Closed Ariel-lu closed 1 year ago
``"In fact, the punctuation marks after tokenization will not be counted towards the length, and the index is indeed left-open and right-closed. This is because the author added 1 to the token-level position in the code. Therefore, when you convert the character-level position to the token position, you should also subtract 1." This is my implementation of this
def calculate_tok_span(text, char_span):
"""Calculate the token span based on char span."""
# Adjust char_span to remove leading and trailing spaces
span_text = text[char_span[0]:char_span[1]]
trimmed_span_text = span_text.strip()
start_adjustment = span_text.index(trimmed_span_text)
end_adjustment = len(span_text) - len(trimmed_span_text) - start_adjustment
char_span = (char_span[0] + start_adjustment, char_span[1] - end_adjustment)
encoding = tokenizer.encode_plus(text, return_offsets_mapping=True, add_special_tokens=True)
offset_mapping = encoding["offset_mapping"]

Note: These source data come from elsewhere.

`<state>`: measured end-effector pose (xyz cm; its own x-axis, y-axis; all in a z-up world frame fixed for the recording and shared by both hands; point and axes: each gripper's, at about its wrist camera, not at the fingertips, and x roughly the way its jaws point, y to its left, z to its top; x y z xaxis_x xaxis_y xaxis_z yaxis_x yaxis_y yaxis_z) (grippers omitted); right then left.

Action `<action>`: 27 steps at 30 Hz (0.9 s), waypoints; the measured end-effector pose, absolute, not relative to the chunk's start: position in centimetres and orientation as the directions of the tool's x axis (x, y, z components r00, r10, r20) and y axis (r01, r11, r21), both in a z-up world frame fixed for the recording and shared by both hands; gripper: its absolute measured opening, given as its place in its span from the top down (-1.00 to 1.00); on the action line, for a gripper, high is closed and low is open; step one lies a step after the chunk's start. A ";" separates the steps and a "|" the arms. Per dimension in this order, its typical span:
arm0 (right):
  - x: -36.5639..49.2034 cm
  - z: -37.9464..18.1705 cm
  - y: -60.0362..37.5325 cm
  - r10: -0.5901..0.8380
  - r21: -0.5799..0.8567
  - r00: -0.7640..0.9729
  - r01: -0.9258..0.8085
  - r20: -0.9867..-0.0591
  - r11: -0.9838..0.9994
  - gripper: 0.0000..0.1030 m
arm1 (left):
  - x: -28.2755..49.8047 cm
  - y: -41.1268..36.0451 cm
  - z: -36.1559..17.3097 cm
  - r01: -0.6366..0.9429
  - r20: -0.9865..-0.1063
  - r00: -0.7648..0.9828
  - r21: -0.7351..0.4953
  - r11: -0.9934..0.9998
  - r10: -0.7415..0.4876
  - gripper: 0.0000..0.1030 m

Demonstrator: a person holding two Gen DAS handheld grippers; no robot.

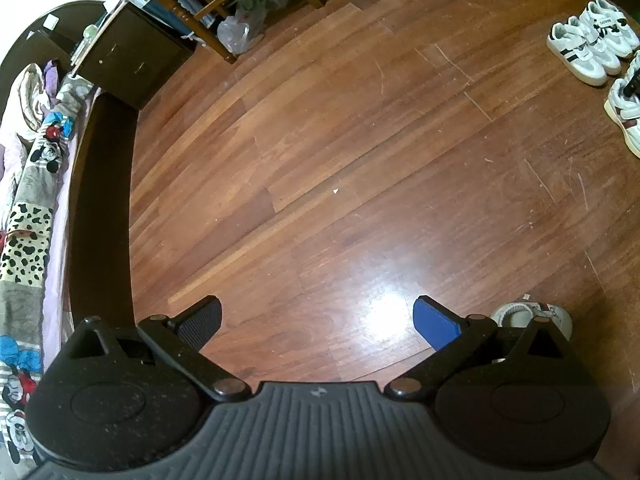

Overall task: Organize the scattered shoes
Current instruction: 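Carry the cream baby shoes with the right tool to the group and release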

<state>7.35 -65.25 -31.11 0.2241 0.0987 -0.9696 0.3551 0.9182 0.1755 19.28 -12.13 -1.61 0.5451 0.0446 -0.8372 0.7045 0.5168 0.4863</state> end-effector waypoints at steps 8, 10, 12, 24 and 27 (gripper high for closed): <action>6.3 -31.3 -63.7 0.004 0.090 0.247 0.337 -0.969 0.937 0.66 | 19.6 -12.1 -2.8 0.706 -0.840 0.541 0.485 0.516 0.050 -0.99; 6.8 -31.4 -62.3 -0.073 -0.010 0.225 0.268 -0.972 0.963 0.79 | 19.4 -11.9 -1.9 0.702 -0.839 0.543 0.485 0.521 0.049 -0.99; 7.2 -31.4 -61.3 -0.134 -0.089 0.212 0.209 -0.968 0.974 0.80 | 19.6 -12.0 -2.0 0.701 -0.838 0.544 0.484 0.524 0.046 -0.99; 6.9 -29.8 -62.3 -0.117 -0.034 0.267 0.295 -0.956 0.955 0.60 | 19.1 -11.5 -1.0 0.694 -0.832 0.553 0.486 0.531 0.038 -0.99; 4.6 -28.1 -62.2 -0.135 -0.007 0.344 0.347 -0.929 0.938 0.54 | 18.9 -11.3 -0.9 0.693 -0.830 0.556 0.488 0.530 0.037 -0.99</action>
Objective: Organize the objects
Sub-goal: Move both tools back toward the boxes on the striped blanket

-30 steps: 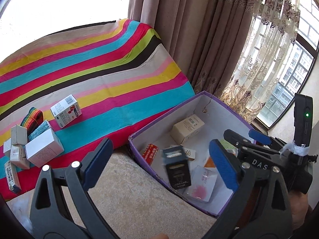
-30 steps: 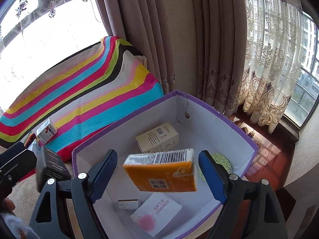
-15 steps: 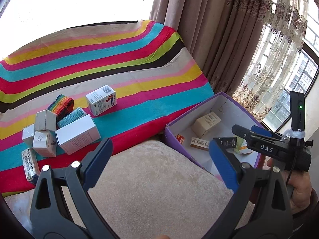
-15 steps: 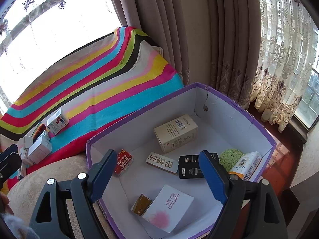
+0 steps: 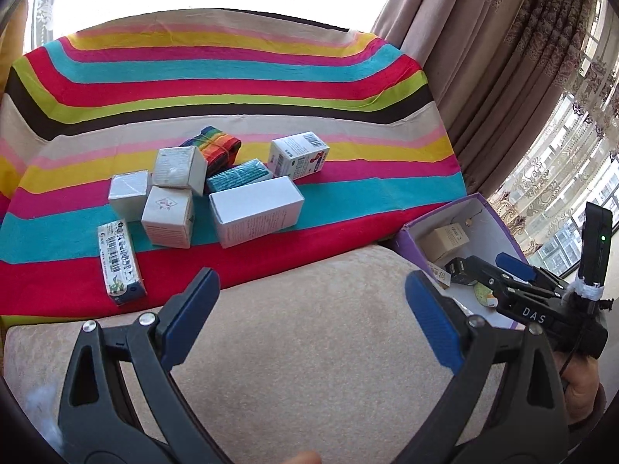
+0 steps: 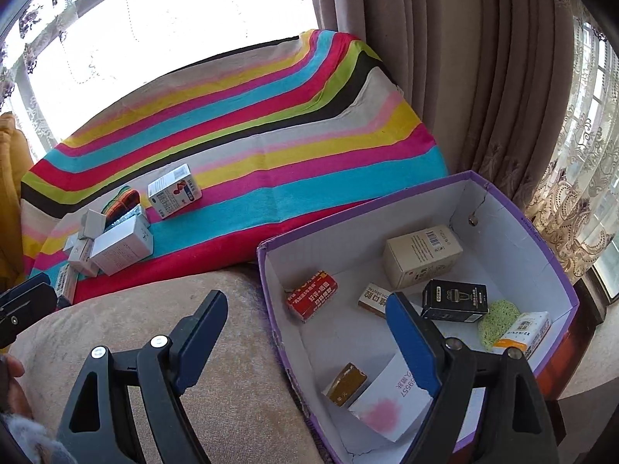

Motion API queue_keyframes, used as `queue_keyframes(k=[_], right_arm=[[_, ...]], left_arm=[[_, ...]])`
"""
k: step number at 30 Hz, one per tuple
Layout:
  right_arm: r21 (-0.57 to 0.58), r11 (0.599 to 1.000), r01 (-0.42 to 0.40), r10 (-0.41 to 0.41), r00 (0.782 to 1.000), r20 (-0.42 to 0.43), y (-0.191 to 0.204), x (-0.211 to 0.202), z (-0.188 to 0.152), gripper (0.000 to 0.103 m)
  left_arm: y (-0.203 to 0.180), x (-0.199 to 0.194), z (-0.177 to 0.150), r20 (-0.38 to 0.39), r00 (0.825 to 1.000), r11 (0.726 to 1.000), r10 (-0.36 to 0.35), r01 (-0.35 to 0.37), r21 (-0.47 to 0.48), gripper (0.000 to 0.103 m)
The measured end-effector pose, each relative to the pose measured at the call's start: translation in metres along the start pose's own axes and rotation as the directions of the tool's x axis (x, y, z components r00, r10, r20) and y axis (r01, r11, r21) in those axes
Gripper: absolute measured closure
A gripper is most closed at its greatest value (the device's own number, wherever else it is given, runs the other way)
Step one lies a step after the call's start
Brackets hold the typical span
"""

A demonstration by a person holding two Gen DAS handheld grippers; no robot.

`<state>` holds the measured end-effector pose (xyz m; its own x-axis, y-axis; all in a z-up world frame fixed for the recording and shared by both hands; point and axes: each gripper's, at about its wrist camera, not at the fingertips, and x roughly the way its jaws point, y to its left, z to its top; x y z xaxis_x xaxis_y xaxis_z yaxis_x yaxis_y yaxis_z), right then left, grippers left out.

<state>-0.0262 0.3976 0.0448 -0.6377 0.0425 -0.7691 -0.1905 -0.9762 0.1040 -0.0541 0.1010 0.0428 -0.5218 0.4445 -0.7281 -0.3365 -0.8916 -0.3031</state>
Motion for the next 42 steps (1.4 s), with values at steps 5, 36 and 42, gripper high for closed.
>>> queue_keyframes(k=[5, 36, 42], right_arm=[[-0.052, 0.998, -0.022, 0.021, 1.000, -0.014, 0.028, 0.003, -0.001, 0.018], [-0.270, 0.949, -0.162, 0.130, 0.983, -0.132, 0.155, 0.051, 0.018, 0.017], [-0.310, 0.934, -0.176, 0.135, 0.980, -0.148, 0.175, 0.064, 0.021, 0.017]], left_arm=[[0.041, -0.004, -0.001, -0.019, 0.998, 0.995, 0.053, -0.055, -0.081, 0.011], [0.142, 0.041, 0.012, -0.232, 0.949, 0.938, 0.216, -0.267, -0.219, 0.034], [0.141, 0.047, 0.008, -0.234, 0.944, 0.941, 0.233, -0.279, -0.191, 0.057]])
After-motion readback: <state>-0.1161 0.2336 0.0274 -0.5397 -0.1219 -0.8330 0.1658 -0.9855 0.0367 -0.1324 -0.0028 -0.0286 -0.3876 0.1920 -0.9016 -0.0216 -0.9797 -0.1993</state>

start_token, end_token = None, None
for idx, (start, end) in enumerate(offset_mapping):
# Check for the start of the entity
if start_token is None and start <= char_span[0] < end:
start_token = idx
# Check for the end of the entity
if start < char_span[1] <= end:
end_token = idx + 1 # +1 to make it exclusive
break
# This handles cases where only a part of the token is annotated
if end_token is None:
end_token = start_token + 1
return [start_token-1, end_token-1]
您好,我想问下数据集中的subj_tok_span和obj_tok_span存放的实体位置索引是句子分词后的索引吗?如果是,分词后索引的位置有没有考虑[cls]的位置,还有token的索引是左闭右开吗?